Ney Matogrosso é homenageado em mostra paraibana

Este é, provavelmente, o único festival do mundo que tem o nome de um filme. Mas que filme! Aruanda, o festival de cinema de João Pessoa, na Paraíba, tomou o título da obra maior de Linduarte Noronha (1930-2012), considerado um dos precursores do Cinema Novo. Em 1959, Linduarte filmou a história e o cotidiano dos moradores de um quilombo, em Serra Talhada, que viviam numa espécie de economia primitiva sobrevivendo da fabricação de potes de barro, da mesma maneira que seus ancestrais ex-escravos.

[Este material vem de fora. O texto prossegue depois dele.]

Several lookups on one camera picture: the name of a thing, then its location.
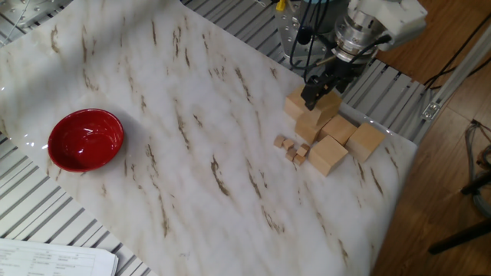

Aruanda surge a partir de reportagens feitas pelo próprio Linduarte para o jornal paraibano A União e pelo correspondente do jornal O Estado de S.Paulo, Dulcício Moreira. Ambos subiram ao Talhado em lombo de burro e, na volta, escreveram para seus jornais. Linduarte, com veleidades cinematográficas, voltou ao assunto com Aruanda, de 22 minutos, feito com uma câmera emprestada por Humberto Mauro. O filme foi considerado por Glauber Rocha um modelo do que poderia ser o cinema do Terceiro Mundo, incorporando a precariedade da produção à linguagem e retratando os contrastes econômicos da sociedade.

Inspirado pelo filme e pela vocação cinematográfica do seu estado natal, Lúcio Vilar, criou o Cine Fest Aruanda, que chega à 8.ª edição. O festival teve na abertura a apresentação do concorrente Olho Nu, de Joel Pizzini, e com a presença do personagem do filme e um dos homenageados do festival – Ney Matogrosso.

Defini-lo apenas como cantor seria empobrecer sua personalidade. Dançarino? Ator? Performer? Ney foi e é isso tudo, e essa presença multifacetada na cena cultural aparece bem expressa no ensaio poético que lhe dedica Pizzini. Ensaio porque é uma tentativa de aproximação dessa figura. Poético, porque constrói-se por arranjos e aproximações do farto material audiovisual, do passado e do presente, orquestrado pelo diretor. Há rimas e dissonâncias no arranjo, além das músicas interpretadas por Ney – de Sangue Latino a clássicos como Carinhoso.

Com Ney, a abertura do Aruanda tornou-se apoteótica. As pessoas o viram passar no shopping onde fica o cinema que sedia o festival, e criou-se o boato de que haveria um show naquela noite. Como consequência, o cinema lotou, Ney foi ovacionado, e o filme, muito aplaudido.

Pizzini explicou como sintetizou em hora e meia todo o material de que dispunha e mais o que filmou. “Fiquei impressionado com a forma física que ele ostenta aos 72 anos de idade, e perguntei como fazia para manter o visual enxuto.” O artista respondeu que sempre sai da mesa sentindo um pouco de fome. Pizzini teve um estalo: “É isso. Não posso querer esgotar o assunto. Então, sugiro coisas, mas deixo o espectador sentir um pouco de fome no final”. De fato, as lacunas deixadas pelo filme não parecem nunca uma forma de incompletude, mas um convite para que se volte à obra de Ney. As informações são do jornal O Estado de S. Paulo.